Managing Pods | Cluster Administration

Overview
Viewing Pods
Limiting Run-once Pod Duration
Limiting the Bandwidth Available to Pods
Setting Pod Disruption Budgets
Injecting Information into Pods Using Pod Presets

Overview

This topic describes the management of pods, including limiting their run-once duration, and how much bandwidth they can use.

Viewing Pods

You can display usage statistics about pods, which provide the runtime environments for containers. These usage statistics include CPU, memory, and storage consumption.

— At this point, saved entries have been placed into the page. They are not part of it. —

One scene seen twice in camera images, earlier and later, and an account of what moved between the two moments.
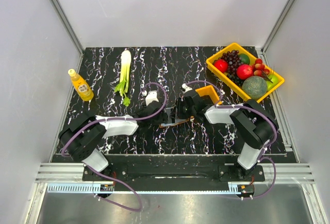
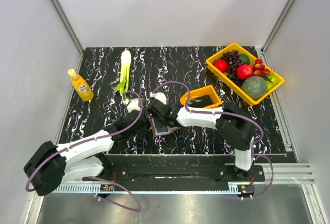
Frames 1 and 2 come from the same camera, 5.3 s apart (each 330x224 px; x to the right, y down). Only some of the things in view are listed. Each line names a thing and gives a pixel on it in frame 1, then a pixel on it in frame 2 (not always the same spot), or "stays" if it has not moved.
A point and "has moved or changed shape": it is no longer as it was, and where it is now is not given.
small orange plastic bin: x=209 y=90 stays
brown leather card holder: x=176 y=122 has moved or changed shape
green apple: x=269 y=85 stays
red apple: x=221 y=64 stays
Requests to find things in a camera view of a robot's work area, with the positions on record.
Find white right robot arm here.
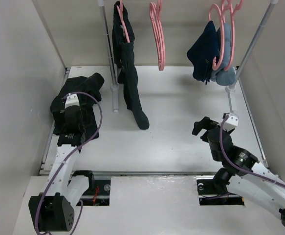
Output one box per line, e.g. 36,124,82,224
192,114,285,227

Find pink hanger holding black trousers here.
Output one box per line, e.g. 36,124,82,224
116,0,130,43

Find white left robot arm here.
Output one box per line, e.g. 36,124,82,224
28,108,101,235

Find light blue jeans on hanger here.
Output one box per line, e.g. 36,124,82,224
211,23,236,86

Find navy blue trousers on hanger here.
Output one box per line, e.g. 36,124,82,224
186,21,219,84

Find pink hanger holding blue jeans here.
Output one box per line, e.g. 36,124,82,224
221,0,244,71

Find empty pink hanger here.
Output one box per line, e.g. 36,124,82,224
149,0,166,71

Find black trousers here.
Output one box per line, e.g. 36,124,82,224
50,72,105,140
112,1,150,130

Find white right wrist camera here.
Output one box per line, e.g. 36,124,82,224
223,113,239,132

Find black trousers on hanger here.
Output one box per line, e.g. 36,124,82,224
112,1,150,130

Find grey clothes rack frame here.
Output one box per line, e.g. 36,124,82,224
97,0,278,113

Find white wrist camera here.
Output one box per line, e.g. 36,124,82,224
65,93,80,109
223,113,239,132

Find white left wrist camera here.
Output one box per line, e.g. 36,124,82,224
65,93,80,109

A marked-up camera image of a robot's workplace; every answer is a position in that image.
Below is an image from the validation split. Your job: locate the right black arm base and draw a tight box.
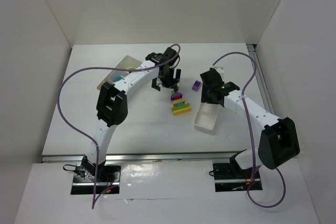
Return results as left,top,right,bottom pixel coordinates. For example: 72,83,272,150
208,163,263,193

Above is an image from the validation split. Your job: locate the left white divided container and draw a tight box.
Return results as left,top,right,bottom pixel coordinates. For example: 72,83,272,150
97,55,142,91

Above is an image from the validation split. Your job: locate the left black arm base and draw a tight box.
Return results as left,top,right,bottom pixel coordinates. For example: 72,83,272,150
70,162,122,196

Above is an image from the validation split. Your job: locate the multicolour lego tower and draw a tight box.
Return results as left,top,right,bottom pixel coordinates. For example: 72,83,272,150
170,90,192,116

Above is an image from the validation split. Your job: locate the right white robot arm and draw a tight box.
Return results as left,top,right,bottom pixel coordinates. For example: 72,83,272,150
200,68,300,171

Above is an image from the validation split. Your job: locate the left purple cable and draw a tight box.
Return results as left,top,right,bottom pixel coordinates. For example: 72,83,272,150
57,44,181,210

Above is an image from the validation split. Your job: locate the purple sloped lego brick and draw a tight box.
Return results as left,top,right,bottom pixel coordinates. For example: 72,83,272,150
192,80,202,91

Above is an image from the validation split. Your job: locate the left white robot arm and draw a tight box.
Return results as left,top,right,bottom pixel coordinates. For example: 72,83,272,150
81,47,181,179

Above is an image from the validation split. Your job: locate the aluminium front rail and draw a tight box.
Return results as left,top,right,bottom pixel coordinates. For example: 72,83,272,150
41,152,236,163

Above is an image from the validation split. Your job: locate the white divided container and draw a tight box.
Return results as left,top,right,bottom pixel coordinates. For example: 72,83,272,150
97,55,142,91
194,103,221,132

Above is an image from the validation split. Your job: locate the right white divided container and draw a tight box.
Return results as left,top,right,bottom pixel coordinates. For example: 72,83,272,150
194,103,221,132

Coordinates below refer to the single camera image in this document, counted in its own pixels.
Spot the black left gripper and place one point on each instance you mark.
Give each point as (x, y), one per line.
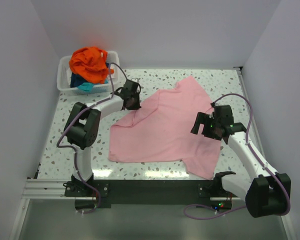
(137, 106)

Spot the dark blue t shirt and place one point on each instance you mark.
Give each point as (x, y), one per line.
(76, 80)

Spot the teal t shirt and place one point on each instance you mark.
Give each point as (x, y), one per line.
(86, 87)

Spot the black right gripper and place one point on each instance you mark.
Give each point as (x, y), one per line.
(204, 118)

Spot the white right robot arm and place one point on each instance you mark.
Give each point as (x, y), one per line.
(266, 192)

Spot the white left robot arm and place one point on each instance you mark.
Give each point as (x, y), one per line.
(81, 129)

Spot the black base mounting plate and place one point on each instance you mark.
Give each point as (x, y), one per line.
(105, 193)

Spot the orange t shirt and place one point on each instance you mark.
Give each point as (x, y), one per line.
(91, 64)

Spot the white garment in basket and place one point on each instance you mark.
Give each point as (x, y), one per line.
(109, 74)

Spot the white plastic laundry basket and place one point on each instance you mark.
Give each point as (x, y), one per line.
(63, 79)

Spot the pink t shirt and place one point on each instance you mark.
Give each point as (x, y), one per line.
(160, 131)

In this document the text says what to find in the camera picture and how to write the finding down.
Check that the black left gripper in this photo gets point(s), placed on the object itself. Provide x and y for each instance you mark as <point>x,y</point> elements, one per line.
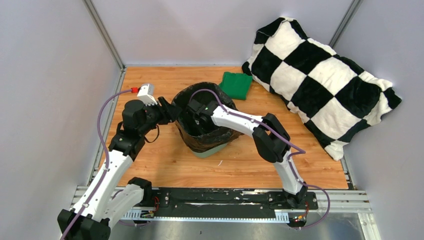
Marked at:
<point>168,112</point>

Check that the black plastic trash bag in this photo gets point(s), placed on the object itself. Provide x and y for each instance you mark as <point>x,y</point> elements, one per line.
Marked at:
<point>198,137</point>

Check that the green plastic trash bin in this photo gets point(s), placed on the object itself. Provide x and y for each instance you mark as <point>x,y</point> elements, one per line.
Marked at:
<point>209,152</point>

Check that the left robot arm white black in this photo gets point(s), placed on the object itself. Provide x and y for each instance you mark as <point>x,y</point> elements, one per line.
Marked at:
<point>112,159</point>

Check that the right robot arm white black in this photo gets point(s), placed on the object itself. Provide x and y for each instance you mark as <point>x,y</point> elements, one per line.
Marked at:
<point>271,140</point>

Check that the folded green cloth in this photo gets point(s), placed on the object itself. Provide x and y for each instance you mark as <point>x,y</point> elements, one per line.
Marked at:
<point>236,85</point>

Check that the black white checkered pillow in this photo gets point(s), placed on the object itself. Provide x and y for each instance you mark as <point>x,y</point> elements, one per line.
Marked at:
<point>334,97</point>

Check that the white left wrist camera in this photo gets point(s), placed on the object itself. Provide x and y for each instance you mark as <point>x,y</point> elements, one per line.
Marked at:
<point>145,94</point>

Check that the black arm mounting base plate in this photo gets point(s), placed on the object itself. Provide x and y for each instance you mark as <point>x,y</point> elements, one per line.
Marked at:
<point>218,204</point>

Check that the left corner aluminium post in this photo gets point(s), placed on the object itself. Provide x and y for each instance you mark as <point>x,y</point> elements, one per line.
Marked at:
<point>96,18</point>

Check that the corner aluminium post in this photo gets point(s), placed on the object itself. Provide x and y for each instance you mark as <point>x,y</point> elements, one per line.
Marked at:
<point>346,19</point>
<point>96,18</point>

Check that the right corner aluminium post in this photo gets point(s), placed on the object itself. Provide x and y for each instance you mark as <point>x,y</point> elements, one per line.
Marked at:
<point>346,19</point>

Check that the aluminium frame rail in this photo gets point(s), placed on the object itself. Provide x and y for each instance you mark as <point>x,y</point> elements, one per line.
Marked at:
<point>337,209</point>

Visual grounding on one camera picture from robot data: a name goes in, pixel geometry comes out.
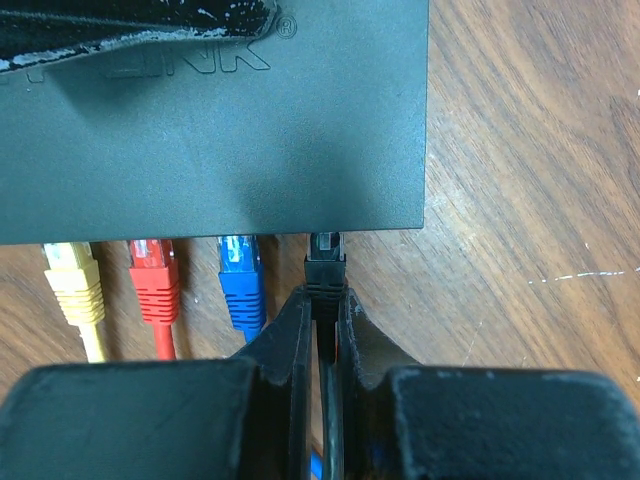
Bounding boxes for blue ethernet cable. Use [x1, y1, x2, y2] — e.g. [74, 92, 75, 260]
[216, 233, 326, 480]

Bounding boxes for red ethernet cable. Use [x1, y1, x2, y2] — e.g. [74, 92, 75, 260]
[127, 238, 182, 361]

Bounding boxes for black ethernet cable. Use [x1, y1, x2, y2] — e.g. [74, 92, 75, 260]
[302, 231, 349, 480]

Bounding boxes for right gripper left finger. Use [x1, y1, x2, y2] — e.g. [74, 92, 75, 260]
[1, 287, 312, 479]

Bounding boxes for yellow ethernet cable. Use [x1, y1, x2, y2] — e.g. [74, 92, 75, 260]
[41, 241, 108, 363]

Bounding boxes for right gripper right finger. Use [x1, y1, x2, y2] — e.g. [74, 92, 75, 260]
[338, 292, 639, 479]

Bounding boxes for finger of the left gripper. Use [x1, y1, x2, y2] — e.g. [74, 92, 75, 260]
[1, 0, 278, 73]

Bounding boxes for black network switch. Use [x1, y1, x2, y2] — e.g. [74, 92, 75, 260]
[1, 1, 429, 245]

To view the usage statistics:

$ oc adm top pods
NAME                         CPU(cores)   MEMORY(bytes)
hawkular-cassandra-1-pqx6l   219m         1240Mi
hawkular-metrics-rddnv       20m          1765Mi
heapster-n94r4               3m           37Mi

To view the usage statistics for pods with labels:

$ oc adm top pod --selector=''

You must choose the selector (label query) to filter on. Supports =, ==, and !=.

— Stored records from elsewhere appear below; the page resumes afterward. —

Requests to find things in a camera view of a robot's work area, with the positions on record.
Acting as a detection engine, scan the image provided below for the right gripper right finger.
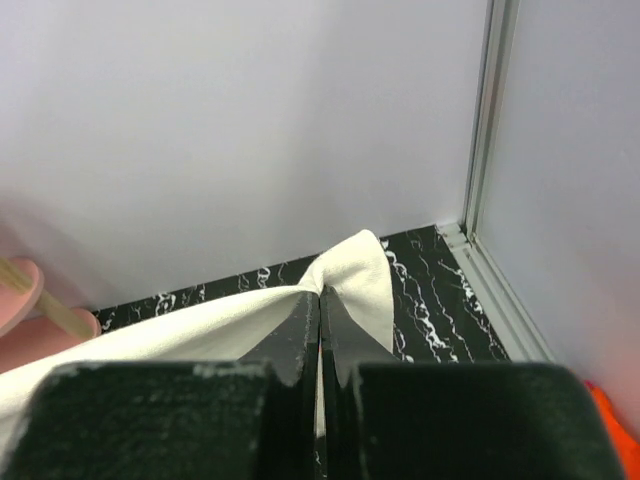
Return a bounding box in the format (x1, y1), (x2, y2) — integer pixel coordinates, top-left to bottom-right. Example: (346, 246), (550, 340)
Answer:
(320, 289), (624, 479)

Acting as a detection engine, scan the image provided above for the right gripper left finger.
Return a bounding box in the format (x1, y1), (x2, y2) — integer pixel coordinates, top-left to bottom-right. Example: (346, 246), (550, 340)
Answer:
(1, 293), (320, 479)

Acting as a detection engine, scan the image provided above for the white and green t-shirt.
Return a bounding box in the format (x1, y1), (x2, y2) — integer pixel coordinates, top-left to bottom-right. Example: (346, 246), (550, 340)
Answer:
(1, 230), (394, 444)

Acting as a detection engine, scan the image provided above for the pink three-tier wooden shelf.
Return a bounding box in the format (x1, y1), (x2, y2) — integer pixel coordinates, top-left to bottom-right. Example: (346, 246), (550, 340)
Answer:
(1, 258), (101, 373)

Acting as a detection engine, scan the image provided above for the orange folded t-shirt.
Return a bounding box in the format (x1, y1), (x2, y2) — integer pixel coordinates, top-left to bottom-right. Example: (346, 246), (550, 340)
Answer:
(585, 381), (640, 480)

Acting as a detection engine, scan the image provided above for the aluminium corner frame post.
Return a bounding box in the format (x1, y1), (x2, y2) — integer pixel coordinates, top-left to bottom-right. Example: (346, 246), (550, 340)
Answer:
(456, 1), (555, 362)

You must have cluster-reader permission to view the usage statistics.

Metrics must be installed to view the usage statistics.

Limiting Run-once Pod Duration

OKD relies on run-once pods to perform tasks such as deploying a pod or performing a build. Run-once pods are pods that have a RestartPolicy of Never or OnFailure.

The cluster administrator can use the RunOnceDuration admission control plug-in to force a limit on the time that those run-once pods can be active. Once the time limit expires, the cluster will try to actively terminate those pods. The main reason to have such a limit is to prevent tasks such as builds to run for an excessive amount of time.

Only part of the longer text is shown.